### DESCRIPTION OF THE TASK
Retype the whole listing, character for character.

* * * * * * *

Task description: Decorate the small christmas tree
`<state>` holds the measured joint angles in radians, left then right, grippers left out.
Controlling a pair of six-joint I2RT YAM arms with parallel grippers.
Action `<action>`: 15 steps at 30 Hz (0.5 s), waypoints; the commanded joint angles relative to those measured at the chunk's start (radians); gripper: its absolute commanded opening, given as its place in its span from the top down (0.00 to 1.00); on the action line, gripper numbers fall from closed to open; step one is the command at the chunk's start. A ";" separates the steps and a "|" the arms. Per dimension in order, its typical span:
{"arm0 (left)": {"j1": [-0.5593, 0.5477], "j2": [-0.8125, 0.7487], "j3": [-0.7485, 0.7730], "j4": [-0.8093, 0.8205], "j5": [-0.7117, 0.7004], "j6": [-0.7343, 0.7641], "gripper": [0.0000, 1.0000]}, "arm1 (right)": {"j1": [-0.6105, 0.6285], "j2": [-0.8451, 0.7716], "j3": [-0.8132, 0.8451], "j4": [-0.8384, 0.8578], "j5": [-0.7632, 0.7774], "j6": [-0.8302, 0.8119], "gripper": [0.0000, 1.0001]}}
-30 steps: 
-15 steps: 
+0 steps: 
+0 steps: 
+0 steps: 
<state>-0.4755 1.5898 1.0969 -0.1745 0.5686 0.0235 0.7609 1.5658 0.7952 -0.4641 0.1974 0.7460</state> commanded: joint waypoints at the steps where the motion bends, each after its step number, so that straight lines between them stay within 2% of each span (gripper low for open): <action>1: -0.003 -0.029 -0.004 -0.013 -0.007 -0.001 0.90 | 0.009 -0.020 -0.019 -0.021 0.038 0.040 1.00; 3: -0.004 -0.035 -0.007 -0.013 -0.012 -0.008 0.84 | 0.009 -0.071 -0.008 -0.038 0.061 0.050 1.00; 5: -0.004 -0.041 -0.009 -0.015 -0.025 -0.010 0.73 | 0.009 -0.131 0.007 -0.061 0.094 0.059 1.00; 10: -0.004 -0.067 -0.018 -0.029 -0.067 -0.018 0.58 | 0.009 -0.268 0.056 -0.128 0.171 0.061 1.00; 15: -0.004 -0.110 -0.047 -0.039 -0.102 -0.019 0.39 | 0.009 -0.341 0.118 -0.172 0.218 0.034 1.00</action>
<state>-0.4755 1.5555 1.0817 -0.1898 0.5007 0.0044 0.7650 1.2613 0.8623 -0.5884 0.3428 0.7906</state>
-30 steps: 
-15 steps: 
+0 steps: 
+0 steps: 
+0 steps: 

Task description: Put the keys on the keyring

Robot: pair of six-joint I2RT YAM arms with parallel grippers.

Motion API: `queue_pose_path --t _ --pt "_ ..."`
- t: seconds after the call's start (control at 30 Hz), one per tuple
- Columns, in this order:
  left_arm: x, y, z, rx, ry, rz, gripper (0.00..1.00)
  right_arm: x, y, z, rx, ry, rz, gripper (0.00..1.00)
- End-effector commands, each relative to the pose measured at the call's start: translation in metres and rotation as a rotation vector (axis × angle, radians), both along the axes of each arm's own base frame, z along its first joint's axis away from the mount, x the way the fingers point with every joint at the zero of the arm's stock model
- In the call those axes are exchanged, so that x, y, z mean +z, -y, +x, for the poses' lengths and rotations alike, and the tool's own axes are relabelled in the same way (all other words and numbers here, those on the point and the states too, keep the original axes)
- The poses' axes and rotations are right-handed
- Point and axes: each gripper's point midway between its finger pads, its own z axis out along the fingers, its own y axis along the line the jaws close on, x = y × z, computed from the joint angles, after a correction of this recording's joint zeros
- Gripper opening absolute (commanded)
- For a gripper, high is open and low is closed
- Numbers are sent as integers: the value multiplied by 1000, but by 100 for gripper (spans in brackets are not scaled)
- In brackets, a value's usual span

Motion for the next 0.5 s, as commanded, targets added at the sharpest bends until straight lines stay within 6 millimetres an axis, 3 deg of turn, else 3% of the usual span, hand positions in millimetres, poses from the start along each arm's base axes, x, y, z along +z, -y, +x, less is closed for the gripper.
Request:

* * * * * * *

### SOLUTION TO THIS TASK
Task description: Decorate the small christmas tree
`<state>` holds the measured joint angles in radians, left then right, grippers left out.
Controlling a pair of six-joint I2RT YAM arms with parallel grippers.
Action `<action>`: 15 steps at 30 Hz (0.5 s), waypoints; the commanded joint angles relative to those measured at the chunk's start (radians); gripper: its absolute commanded opening, given as its place in its span from the top down (0.00 to 1.00); on the action line, gripper numbers fall from closed to open; step one is the command at the chunk's start. A ";" separates the steps and a "|" the arms. Per dimension in order, its typical span:
{"arm0 (left)": {"j1": [-0.5593, 0.5477], "j2": [-0.8125, 0.7487], "j3": [-0.7485, 0.7730], "j4": [-0.8093, 0.8205], "j5": [-0.7117, 0.7004], "j6": [-0.7343, 0.7641], "gripper": [0.0000, 1.0000]}, "arm1 (right)": {"j1": [-0.6105, 0.6285], "j2": [-0.8451, 0.7716], "j3": [-0.8132, 0.8451], "j4": [-0.8384, 0.8578], "j5": [-0.7632, 0.7774], "j6": [-0.8302, 0.8119], "gripper": [0.0000, 1.0001]}}
-30 steps: 
-15 steps: 
+0 steps: 
+0 steps: 
+0 steps: 
<state>-0.4755 1.5898 1.0969 -0.1745 0.5686 0.0235 0.7609 1.5658 0.7952 -0.4641 0.1974 0.7460</state> commanded: joint waypoints at the steps where the motion bends, each after its step number, so that straight lines between them stay within 2% of each span (gripper low for open): <action>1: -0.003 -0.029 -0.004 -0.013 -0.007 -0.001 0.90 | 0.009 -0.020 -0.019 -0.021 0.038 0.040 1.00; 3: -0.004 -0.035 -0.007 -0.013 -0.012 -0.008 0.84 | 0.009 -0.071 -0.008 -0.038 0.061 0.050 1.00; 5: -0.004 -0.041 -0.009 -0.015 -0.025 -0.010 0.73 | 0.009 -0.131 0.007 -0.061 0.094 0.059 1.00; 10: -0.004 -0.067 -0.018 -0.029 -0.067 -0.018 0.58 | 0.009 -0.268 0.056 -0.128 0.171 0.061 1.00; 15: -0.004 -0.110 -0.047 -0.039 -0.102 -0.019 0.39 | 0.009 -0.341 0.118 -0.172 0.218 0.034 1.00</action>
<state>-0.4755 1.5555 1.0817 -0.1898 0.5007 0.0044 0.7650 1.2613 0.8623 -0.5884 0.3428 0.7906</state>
-30 steps: 
-15 steps: 
+0 steps: 
+0 steps: 
+0 steps: 

Task description: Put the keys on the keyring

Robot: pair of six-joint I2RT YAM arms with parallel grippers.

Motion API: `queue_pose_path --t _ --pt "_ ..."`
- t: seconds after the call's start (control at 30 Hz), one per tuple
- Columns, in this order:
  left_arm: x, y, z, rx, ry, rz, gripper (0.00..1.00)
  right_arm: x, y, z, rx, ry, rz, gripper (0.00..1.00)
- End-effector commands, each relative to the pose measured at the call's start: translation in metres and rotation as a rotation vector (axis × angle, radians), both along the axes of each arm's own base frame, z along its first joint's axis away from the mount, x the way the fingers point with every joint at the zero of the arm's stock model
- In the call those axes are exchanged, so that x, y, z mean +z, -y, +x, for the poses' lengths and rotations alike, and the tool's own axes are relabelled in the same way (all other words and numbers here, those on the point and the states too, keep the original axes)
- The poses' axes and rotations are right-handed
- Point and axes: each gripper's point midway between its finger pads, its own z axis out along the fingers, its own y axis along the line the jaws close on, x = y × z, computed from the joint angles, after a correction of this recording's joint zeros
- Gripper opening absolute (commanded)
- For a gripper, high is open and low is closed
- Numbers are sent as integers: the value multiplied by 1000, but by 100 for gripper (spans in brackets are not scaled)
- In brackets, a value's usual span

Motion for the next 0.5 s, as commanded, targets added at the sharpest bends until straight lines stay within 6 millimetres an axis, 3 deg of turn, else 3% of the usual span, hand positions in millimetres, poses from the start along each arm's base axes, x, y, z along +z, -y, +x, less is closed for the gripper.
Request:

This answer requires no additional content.